--- PROBLEM REQUIREMENTS ---
Each line from the start of the records through the line containing "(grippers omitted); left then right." is to be transcribed exactly, and no other line is to be included.

--- MATERIAL PROVIDED ---
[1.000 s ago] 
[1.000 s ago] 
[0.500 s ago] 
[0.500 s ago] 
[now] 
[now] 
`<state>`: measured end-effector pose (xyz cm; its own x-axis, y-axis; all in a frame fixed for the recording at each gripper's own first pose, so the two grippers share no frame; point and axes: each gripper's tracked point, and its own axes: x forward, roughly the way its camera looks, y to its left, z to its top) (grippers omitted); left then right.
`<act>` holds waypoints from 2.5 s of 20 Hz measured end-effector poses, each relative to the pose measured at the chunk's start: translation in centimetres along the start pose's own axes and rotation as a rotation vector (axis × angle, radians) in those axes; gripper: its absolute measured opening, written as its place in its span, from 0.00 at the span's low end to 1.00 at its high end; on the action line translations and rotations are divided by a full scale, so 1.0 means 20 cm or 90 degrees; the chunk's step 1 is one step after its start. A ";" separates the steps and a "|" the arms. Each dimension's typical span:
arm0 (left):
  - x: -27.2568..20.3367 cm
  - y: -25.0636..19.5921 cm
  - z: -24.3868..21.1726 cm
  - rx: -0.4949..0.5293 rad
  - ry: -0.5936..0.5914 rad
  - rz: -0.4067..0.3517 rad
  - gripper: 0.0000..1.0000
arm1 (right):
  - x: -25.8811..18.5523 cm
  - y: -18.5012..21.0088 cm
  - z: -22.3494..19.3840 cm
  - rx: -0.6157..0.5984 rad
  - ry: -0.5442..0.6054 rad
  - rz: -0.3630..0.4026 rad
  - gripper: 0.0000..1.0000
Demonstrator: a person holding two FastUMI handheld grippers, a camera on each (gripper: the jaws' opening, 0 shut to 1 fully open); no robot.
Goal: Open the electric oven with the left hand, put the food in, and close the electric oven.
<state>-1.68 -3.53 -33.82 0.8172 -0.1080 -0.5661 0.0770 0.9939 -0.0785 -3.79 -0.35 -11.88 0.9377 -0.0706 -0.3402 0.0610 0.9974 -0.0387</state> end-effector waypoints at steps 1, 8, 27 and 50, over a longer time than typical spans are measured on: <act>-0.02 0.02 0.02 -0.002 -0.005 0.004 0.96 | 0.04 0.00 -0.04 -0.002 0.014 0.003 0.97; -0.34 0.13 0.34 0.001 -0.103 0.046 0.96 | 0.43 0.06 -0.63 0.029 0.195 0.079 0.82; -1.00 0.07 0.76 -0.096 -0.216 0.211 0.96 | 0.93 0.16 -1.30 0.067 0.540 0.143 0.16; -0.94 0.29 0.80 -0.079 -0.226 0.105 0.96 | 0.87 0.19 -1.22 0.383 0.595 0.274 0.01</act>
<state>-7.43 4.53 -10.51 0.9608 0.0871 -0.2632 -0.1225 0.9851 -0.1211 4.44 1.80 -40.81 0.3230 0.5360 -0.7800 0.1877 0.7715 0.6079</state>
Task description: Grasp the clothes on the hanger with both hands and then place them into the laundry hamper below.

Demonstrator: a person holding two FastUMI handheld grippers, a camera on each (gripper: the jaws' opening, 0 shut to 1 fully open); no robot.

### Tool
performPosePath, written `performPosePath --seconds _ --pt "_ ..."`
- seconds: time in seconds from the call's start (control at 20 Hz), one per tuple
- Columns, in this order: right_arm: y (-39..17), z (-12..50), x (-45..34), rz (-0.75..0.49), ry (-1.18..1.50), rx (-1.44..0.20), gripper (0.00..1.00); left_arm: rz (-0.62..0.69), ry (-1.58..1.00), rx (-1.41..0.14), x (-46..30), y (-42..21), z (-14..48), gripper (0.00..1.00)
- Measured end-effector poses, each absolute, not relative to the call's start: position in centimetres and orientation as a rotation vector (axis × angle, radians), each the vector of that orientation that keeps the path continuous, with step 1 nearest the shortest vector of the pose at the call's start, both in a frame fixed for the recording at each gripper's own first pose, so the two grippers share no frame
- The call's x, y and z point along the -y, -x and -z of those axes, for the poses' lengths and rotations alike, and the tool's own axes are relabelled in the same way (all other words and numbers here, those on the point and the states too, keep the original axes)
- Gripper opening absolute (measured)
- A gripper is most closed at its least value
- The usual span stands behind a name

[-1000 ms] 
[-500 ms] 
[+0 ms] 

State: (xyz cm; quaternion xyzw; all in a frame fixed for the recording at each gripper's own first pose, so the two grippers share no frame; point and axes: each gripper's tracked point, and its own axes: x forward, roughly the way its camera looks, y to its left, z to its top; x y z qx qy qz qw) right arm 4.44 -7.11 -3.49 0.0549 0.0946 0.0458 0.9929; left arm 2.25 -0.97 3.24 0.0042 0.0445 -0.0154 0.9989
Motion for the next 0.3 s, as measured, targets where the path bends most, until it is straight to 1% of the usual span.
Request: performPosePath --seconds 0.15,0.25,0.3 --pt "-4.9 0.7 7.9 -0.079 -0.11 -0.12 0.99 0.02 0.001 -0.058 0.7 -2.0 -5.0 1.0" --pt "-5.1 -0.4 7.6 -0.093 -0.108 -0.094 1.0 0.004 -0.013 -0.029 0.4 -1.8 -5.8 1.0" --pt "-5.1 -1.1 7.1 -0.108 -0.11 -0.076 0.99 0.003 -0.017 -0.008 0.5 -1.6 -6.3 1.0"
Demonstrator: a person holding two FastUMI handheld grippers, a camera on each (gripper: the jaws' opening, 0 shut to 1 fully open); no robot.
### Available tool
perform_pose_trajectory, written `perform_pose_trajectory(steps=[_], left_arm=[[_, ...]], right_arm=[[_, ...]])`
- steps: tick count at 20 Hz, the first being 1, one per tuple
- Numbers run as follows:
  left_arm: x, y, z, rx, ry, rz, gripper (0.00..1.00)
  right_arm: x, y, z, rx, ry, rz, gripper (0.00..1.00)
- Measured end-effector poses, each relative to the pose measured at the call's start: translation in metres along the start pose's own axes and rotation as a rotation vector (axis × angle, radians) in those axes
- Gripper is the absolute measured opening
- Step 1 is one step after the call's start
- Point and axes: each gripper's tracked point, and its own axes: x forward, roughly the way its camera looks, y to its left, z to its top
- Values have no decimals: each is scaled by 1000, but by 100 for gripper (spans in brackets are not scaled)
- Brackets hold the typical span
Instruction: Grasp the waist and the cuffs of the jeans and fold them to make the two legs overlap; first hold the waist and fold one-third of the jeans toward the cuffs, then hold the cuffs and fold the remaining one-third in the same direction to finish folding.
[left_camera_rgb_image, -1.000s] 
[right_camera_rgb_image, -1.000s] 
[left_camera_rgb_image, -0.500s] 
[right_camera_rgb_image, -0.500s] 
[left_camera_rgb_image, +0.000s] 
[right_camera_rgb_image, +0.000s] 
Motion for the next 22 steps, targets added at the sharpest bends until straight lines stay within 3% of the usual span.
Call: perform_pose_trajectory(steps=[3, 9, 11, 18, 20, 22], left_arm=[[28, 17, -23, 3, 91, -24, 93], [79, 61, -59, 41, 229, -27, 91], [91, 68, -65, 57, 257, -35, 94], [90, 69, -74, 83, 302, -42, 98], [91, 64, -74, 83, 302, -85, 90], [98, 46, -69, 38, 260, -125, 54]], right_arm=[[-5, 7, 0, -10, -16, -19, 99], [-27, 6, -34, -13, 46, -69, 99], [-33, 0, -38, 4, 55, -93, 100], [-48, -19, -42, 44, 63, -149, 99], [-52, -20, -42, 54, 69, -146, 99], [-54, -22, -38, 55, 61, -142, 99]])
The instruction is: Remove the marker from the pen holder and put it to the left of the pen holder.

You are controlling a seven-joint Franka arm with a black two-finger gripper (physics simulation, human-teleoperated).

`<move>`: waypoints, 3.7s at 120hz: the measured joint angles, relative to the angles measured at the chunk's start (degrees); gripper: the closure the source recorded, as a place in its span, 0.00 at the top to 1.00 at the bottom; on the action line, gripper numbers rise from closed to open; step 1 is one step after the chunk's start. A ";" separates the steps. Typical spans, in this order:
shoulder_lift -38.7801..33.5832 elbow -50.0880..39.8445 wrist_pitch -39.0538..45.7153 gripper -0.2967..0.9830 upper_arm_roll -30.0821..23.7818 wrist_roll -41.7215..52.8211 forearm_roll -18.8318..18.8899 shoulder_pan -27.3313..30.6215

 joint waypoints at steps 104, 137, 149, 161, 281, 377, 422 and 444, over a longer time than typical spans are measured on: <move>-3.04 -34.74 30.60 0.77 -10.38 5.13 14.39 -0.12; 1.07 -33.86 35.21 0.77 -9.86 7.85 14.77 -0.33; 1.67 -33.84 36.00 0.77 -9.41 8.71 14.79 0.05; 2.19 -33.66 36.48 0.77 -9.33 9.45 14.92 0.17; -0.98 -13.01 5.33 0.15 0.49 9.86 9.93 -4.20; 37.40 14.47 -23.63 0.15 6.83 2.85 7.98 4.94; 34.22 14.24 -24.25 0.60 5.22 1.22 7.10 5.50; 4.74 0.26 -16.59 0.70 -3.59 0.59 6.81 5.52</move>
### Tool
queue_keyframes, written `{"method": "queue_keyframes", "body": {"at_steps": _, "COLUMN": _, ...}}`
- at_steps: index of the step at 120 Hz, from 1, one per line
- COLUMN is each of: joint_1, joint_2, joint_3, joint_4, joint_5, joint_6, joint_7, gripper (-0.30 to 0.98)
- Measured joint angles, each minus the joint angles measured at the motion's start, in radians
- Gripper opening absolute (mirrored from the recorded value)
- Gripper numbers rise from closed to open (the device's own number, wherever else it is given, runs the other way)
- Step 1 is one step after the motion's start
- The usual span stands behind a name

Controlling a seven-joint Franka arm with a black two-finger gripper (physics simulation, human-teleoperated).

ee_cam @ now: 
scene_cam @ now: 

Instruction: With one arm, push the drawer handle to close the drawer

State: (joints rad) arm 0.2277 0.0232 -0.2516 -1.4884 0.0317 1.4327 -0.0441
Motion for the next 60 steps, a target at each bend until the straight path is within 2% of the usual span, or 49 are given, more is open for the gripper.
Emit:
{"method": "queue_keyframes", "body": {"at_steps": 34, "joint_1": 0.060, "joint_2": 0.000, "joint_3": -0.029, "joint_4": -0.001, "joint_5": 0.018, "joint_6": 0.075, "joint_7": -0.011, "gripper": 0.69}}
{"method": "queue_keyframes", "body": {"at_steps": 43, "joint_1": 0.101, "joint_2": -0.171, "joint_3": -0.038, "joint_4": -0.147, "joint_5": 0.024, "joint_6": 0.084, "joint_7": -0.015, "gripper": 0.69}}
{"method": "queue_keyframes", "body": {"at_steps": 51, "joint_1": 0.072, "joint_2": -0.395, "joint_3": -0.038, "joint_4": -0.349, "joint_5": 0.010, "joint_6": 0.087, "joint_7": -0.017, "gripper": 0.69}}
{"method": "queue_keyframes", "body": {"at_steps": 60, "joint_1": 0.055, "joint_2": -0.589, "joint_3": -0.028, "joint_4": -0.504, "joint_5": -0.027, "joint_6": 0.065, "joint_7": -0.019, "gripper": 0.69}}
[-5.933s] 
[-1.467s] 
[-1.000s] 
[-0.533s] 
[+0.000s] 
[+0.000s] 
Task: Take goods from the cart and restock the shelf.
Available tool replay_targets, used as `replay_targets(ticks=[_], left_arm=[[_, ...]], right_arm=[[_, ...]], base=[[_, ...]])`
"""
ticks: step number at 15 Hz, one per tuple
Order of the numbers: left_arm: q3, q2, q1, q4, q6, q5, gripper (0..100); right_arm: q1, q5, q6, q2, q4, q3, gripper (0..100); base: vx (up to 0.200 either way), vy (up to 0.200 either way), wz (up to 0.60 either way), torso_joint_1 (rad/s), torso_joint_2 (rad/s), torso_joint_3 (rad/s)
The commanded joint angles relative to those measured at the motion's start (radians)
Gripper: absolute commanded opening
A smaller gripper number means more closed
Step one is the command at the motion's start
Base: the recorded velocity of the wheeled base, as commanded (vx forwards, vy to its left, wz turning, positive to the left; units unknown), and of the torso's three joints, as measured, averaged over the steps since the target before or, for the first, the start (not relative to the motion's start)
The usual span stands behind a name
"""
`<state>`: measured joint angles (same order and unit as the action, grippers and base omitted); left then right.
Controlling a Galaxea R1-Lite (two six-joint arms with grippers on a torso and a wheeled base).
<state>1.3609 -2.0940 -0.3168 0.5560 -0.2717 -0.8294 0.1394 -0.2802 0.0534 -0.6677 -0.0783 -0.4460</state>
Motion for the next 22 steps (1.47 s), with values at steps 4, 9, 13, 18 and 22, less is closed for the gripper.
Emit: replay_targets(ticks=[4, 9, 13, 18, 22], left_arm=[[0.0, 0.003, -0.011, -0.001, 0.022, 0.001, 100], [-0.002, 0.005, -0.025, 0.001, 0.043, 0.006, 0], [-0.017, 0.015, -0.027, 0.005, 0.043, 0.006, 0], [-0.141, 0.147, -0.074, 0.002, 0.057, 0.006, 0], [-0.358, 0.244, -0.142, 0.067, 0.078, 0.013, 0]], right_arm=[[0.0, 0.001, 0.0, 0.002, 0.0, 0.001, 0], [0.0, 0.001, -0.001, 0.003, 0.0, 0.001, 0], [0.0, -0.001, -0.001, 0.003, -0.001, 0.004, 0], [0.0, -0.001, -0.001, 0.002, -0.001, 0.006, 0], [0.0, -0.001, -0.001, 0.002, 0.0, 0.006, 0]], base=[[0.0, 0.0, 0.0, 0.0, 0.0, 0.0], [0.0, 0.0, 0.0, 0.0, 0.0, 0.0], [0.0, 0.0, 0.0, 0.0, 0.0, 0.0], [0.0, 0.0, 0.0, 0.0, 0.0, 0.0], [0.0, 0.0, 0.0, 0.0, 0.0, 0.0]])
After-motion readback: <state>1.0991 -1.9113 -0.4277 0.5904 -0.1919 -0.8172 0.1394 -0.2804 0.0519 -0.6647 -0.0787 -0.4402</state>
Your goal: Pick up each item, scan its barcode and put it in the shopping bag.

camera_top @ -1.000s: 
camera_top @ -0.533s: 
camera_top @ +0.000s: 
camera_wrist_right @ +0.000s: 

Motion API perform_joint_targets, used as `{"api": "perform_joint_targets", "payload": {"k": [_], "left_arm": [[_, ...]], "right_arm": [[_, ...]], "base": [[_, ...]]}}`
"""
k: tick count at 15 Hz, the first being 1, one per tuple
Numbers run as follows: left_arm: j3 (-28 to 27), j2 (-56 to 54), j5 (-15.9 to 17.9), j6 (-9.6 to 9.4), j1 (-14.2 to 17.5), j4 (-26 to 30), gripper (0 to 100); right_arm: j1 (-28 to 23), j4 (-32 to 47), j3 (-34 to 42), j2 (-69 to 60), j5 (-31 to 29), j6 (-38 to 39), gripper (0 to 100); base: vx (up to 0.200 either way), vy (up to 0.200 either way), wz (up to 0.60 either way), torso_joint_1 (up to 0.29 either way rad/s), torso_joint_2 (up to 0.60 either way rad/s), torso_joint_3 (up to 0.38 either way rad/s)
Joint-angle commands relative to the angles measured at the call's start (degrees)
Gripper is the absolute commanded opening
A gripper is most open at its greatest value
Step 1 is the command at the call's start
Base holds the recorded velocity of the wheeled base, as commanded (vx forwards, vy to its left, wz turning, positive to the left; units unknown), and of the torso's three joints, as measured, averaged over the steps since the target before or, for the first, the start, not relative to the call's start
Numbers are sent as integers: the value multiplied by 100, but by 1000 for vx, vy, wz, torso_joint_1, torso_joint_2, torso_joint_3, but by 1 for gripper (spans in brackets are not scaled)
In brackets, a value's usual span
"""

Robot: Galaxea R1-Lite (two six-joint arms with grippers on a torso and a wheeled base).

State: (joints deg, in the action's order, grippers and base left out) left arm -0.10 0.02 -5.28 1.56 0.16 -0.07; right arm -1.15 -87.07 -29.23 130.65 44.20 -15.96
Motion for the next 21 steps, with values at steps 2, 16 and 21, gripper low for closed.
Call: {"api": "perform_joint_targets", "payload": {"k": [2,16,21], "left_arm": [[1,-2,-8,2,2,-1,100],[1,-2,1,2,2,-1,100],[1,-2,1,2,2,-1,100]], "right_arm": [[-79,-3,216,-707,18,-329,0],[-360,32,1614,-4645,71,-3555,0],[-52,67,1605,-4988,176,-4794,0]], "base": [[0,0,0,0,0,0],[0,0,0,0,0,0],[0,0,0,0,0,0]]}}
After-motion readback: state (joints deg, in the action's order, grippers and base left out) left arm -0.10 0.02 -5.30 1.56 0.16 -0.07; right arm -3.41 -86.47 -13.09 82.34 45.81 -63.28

--- RESPONSE TO THE TASK ---
[1.000 s ago] 
[1.000 s ago] 
[0.500 s ago] 
[0.500 s ago] 
[now] 
[now] 
`<state>`: measured end-effector pose (xyz cm; its own x-axis, y-axis; all in a frame fixed for the recording at each gripper's own first pose, so the two grippers share no frame; point and axes: each gripper's tracked point, and its own axes: x forward, roughly the way its camera looks, y to its left, z to its top) (grippers omitted); left then right.

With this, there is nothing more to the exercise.